An officer will face a maximum penalty of up to 20 years imprisonment or a fine of $5 million for this offence. Alternative convictions for less serious WHS offences may be determined by a court, depending on its assessment of the evidence.

These provisions were controversial and it remains to be seen what practical difference to WHS standards they lead to. However, it is clear that Western Australia is not out of step in this regard. An increased trend towards a punitive and criminalised approach to WHS, including the introduction of an industrial manslaughter type offence, has developed in many Australian jurisdictions in recent years.

What should businesses do now?

Before the WHS Bill can be put into effect, there will need to be extensive variations to the current OSH and MSI Act regulations. These have not been fully drafted. The Minister has confirmed that it is hoped to have this drafting completed by July 2021, but this is an ambitious timeline. 

On this basis, we anticipate that the WHS Bill is likely to become operational mid to late 2021, or possibly even in 2022. Therefore, businesses in WA still have some time to ensure they are meeting their obligations under the proposed law.  

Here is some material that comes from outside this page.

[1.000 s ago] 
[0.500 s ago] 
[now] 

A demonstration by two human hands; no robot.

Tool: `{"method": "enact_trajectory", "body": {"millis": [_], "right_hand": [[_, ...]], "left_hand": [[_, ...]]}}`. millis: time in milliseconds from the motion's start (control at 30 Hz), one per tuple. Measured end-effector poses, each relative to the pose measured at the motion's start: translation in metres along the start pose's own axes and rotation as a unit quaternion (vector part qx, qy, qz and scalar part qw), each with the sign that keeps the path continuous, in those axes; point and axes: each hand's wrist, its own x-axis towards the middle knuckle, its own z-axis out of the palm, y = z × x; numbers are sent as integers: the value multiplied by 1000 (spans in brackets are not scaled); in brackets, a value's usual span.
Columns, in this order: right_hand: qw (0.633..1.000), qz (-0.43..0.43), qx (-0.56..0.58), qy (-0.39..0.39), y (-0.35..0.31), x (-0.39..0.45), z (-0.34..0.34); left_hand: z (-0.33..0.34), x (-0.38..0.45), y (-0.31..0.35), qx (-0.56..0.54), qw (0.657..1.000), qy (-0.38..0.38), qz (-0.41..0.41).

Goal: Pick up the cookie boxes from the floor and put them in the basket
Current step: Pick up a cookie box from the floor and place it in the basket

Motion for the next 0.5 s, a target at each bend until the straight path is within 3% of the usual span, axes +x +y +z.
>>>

Practically, businesses who already adopt best practice in safety management are unlikely to need to radically change their approach to WHS. However, it is likely that some businesses who are not operating at this standard will be required to update safety policies and procedures.

We recommend in the interim that businesses should: 

  • Ensure senior managers can demonstrate that they are meeting due diligence obligations. For example, be in a position to show that senior managers are receiving adequate training and support to meet the due diligence requirement.  

  • Plan for ongoing consultation to be a feature in all dealings with contractors, suppliers and other business partners in relation to how health and safety is being managed in the workplace. Consultation on WHS matters should commence at the formation of contracts and be incorporated as an ongoing activity that is recorded and reported on continuously.

  • Ensure that the workplace has best practice policies and procedures about mental health issues. For example, by having a clear policy on how employees can report and manage bullying, harassment, fatigue, overwork and stress issues, and ensure managers and supervisors are well trained to manage and to identify these risks.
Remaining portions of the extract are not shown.